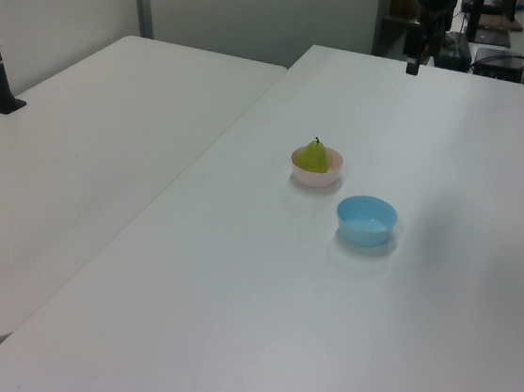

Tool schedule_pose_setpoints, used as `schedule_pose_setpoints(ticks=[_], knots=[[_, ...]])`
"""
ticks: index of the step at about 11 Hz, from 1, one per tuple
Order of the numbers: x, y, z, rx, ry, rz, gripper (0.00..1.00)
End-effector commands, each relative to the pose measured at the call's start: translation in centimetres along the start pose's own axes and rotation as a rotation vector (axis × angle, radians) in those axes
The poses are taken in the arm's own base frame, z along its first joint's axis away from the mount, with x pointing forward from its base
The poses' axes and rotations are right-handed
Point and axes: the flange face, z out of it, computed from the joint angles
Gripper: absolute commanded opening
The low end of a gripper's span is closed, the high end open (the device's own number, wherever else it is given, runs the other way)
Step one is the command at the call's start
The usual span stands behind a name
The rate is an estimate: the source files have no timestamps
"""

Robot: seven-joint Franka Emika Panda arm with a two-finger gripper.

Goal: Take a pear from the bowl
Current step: 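Move the gripper over the pink bowl holding the green pear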

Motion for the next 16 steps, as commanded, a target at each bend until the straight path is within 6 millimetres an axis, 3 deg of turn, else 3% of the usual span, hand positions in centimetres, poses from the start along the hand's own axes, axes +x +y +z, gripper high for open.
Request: schedule_pose_setpoints(ticks=[1,7,10,12,16], knots=[[-0.4,0.1,0.1,0.017,-0.001,-0.026,1.0],[0.8,0.0,0.9,0.023,0.024,-0.082,1.0],[3.2,-0.4,2.6,0.068,0.082,-0.135,1.0],[6.2,-1.3,5.7,0.067,0.089,-0.167,1.0],[10.4,-2.7,12.4,0.064,0.181,-0.197,1.0]])
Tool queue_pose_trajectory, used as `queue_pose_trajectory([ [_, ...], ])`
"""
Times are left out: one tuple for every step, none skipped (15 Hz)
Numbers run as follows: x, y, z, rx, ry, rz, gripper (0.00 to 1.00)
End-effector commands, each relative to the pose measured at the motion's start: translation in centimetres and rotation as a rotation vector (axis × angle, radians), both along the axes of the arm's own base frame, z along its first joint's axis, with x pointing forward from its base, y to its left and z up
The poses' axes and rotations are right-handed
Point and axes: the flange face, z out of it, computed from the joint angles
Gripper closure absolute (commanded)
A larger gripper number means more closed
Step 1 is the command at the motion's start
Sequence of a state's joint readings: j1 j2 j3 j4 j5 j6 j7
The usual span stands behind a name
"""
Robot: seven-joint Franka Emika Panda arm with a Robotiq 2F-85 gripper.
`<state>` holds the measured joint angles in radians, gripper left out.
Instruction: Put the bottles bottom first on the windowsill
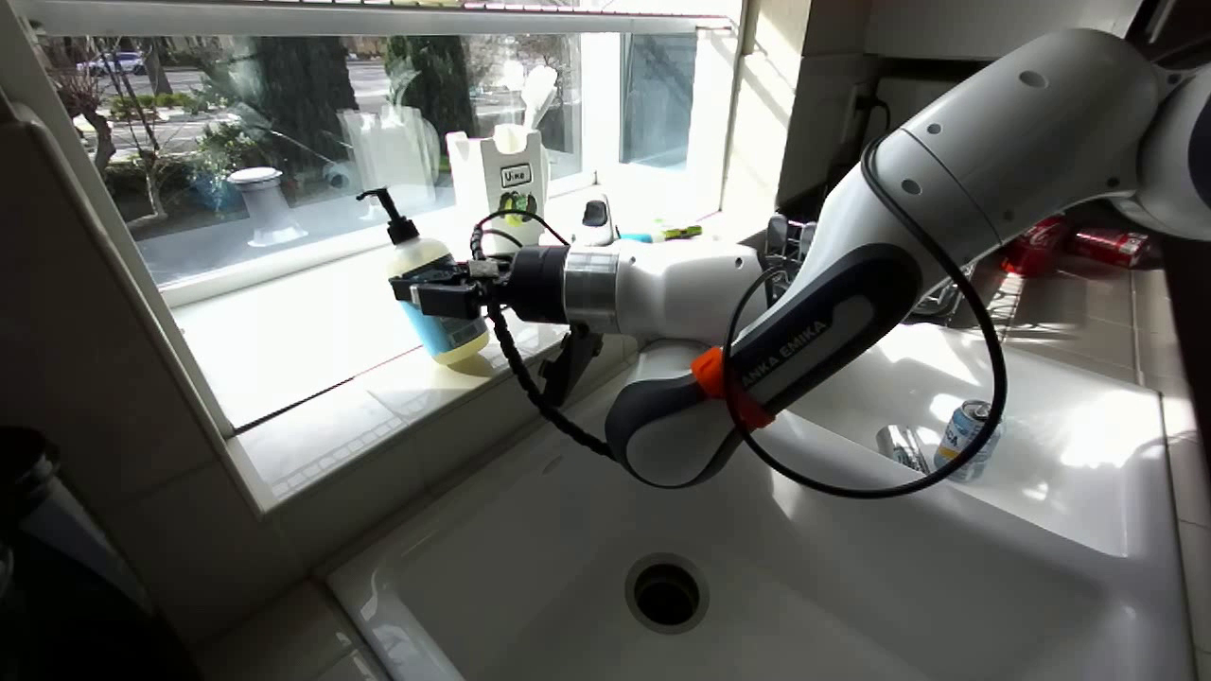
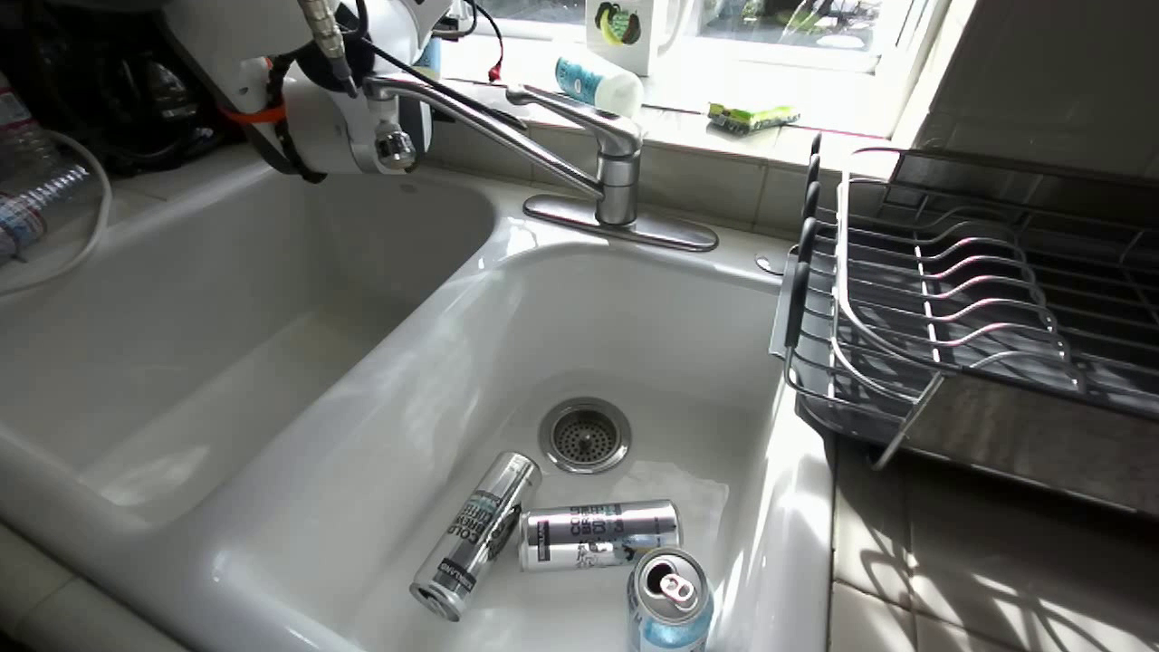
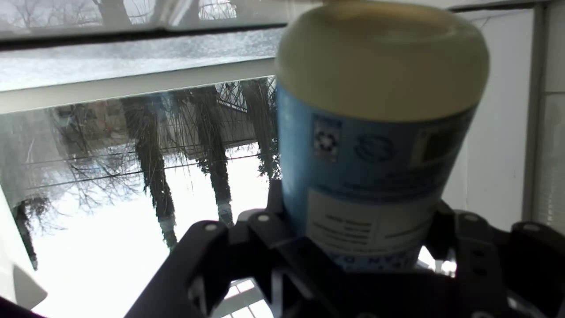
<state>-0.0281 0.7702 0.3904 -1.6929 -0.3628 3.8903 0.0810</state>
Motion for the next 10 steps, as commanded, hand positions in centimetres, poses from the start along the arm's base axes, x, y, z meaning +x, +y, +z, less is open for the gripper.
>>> queue_pose_trajectory([
  [-0.19, 0.07, -1.24, 0.011, 0.009, -0.024, 0.55],
  [-0.15, 0.1, -1.33, 0.004, 0.009, -0.028, 0.55],
  [-0.12, 0.08, -1.42, 0.006, 0.01, -0.031, 0.55],
  [-0.07, 0.0, -1.51, -0.001, 0.01, -0.036, 0.55],
  [-0.04, -0.02, -1.54, -0.006, 0.012, -0.038, 0.26],
  [-0.02, -0.05, -1.52, -0.007, 0.011, -0.041, 0.06],
  [-0.02, -0.1, -1.63, -0.012, 0.011, -0.045, 0.04],
  [0.01, -0.27, -1.81, -0.018, 0.013, -0.051, 0.08],
  [0.06, -0.36, -2.07, -0.027, 0.016, -0.054, 0.44],
  [0.07, -0.3, -2.23, -0.028, 0.018, -0.055, 0.4],
])
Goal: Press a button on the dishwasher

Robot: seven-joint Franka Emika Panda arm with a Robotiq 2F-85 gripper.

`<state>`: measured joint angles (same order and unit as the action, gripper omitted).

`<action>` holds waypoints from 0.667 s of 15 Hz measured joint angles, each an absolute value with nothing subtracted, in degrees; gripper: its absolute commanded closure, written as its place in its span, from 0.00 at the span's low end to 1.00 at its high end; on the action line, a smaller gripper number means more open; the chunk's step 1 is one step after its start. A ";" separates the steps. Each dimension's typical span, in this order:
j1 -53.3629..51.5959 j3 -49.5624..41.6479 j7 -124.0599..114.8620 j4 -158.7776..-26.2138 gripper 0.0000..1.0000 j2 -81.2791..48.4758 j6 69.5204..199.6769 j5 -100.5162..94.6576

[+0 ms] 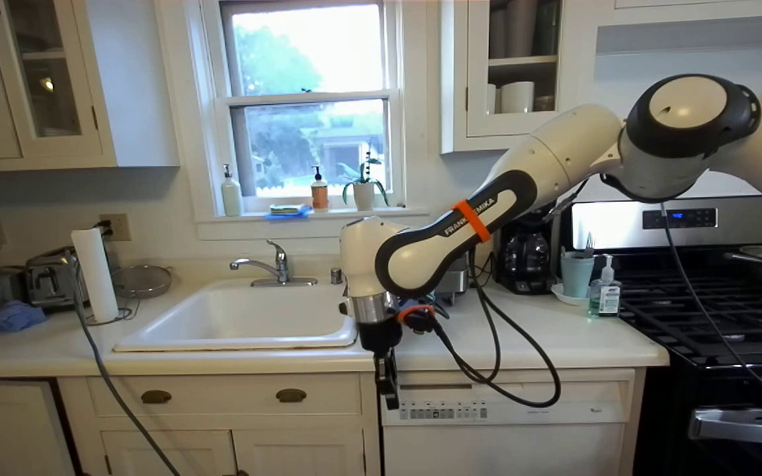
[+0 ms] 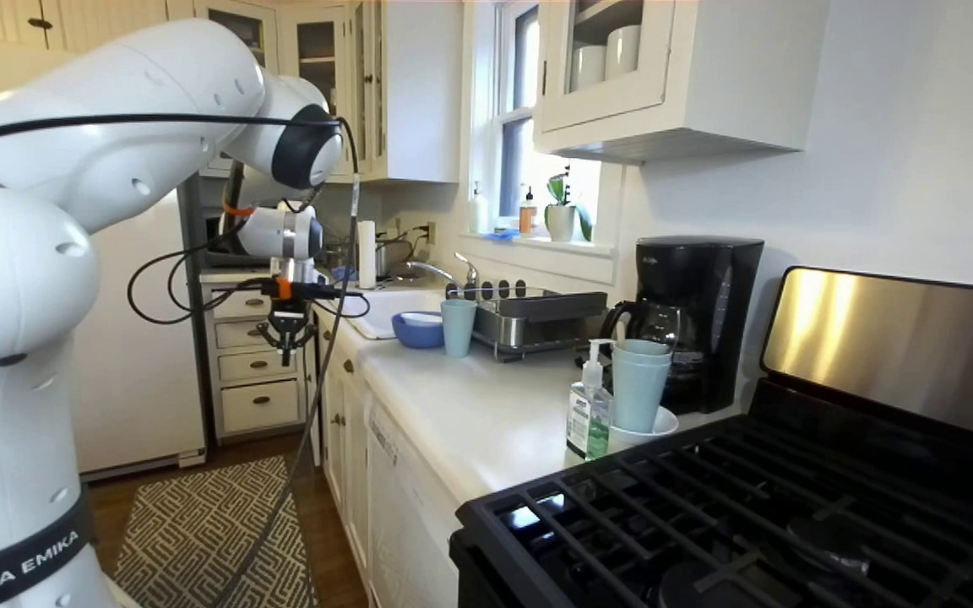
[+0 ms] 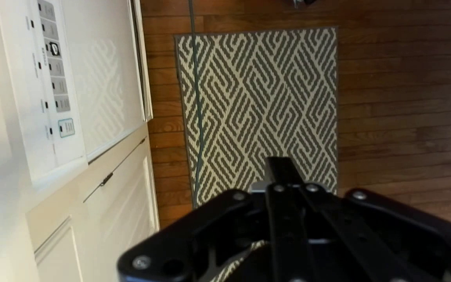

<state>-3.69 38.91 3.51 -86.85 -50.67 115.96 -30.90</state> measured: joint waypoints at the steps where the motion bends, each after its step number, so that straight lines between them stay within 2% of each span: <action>1: -2.45 40.21 1.41 -89.57 0.99 -48.88 118.96 -30.88; 6: 2.44 44.38 -13.63 -104.14 0.99 -38.68 135.09 -30.99; 7: 3.24 44.69 -17.04 -107.24 0.87 -36.29 137.94 -31.01; 8: 4.08 45.05 -20.34 -110.26 0.84 -33.84 140.52 -31.01; 9: 4.99 45.39 -23.59 -113.26 0.66 -31.24 142.70 -31.01; 10: 6.13 45.85 -26.68 -116.26 0.60 -28.43 144.36 -30.99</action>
<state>6.13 45.85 -26.68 -116.26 -28.43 144.36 -30.99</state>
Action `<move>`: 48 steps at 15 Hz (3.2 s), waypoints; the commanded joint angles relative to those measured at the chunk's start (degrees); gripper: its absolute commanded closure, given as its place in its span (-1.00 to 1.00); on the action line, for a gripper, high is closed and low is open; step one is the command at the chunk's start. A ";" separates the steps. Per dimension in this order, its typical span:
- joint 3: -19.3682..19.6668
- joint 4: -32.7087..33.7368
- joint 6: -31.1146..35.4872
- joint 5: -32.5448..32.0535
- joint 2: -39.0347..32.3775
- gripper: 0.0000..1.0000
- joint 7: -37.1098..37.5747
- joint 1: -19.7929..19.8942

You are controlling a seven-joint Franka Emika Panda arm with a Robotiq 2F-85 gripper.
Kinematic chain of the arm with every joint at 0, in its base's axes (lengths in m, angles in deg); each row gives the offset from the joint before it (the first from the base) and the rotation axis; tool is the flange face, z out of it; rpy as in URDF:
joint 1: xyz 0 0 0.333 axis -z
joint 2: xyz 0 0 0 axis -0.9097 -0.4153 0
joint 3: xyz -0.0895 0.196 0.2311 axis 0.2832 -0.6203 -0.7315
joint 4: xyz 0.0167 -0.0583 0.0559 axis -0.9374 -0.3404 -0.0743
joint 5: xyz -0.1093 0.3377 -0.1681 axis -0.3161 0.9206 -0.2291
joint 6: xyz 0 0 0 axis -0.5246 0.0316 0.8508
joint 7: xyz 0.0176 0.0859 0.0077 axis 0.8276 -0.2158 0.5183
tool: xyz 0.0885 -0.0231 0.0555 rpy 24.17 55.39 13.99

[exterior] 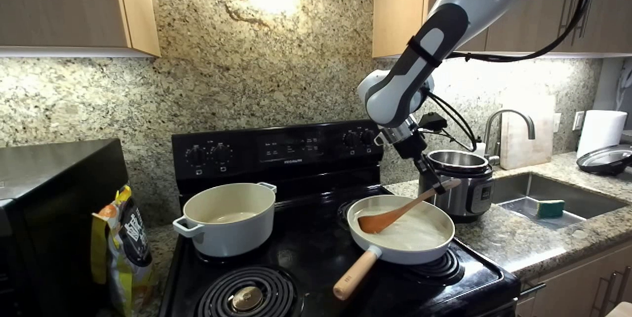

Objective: Use the wooden spoon to stir the water in the white pan

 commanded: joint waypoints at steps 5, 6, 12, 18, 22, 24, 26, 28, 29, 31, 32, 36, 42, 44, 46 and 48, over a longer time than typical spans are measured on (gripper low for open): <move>0.01 -9.86 -2.15 -3.07 4.75 0.85 -2.31 0.29; 0.34 -10.98 -2.55 -3.17 5.49 0.85 -2.12 0.49; 3.40 -13.91 -6.37 -3.23 10.03 0.85 -0.87 2.46; 6.09 -9.55 -11.46 -2.40 9.30 0.85 2.68 4.47; 7.24 -5.97 -11.26 -0.91 8.32 0.85 4.14 5.31; 7.51 -4.22 -11.06 -0.58 8.07 0.85 5.64 5.59; 7.43 -2.39 -10.88 -0.83 7.61 0.85 5.88 5.52; 7.01 -0.44 -10.92 -0.84 6.71 0.85 5.78 5.10; 6.75 0.43 -10.81 -0.91 6.22 0.85 5.86 4.88; 5.90 2.37 -11.20 -1.37 4.64 0.85 6.04 4.25; 5.39 3.30 -11.32 -1.45 3.78 0.85 5.93 4.03; 3.71 6.85 -12.11 -1.94 -0.36 0.85 5.64 3.03; 1.18 9.83 -11.98 -2.59 -5.13 0.85 3.15 1.67; 0.05 8.90 -11.45 -3.26 -5.03 0.85 2.32 0.92; -1.12 8.16 -11.53 -3.92 -5.03 0.85 1.33 0.01; -2.02 7.54 -11.55 -4.39 -5.04 0.85 0.26 -0.79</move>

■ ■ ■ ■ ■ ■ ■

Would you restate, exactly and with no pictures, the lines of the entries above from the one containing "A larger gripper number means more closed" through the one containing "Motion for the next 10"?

A larger gripper number means more closed
Step 1 is the command at the motion's start
Sequence of a state's joint readings: j1 j2 j3 j4 j5 j6 j7
The usual span stands behind a name
"""
Robot: seven-joint Franka Emika Panda arm with a Robotiq 2F-85 gripper.
`<state>` holds the measured joint angles in radians, gripper left out.
Instruction: Put the bottles bottom first on the windowsill
<state>-0.0281 0.7702 0.3904 -1.6929 -0.3628 3.8903 0.0810</state>
Motion for the next 10 steps, as commanded, hand positions in centimetres, poses from the start along the arm's base axes, x, y, z meaning +x, +y, +z, less is open for the gripper.

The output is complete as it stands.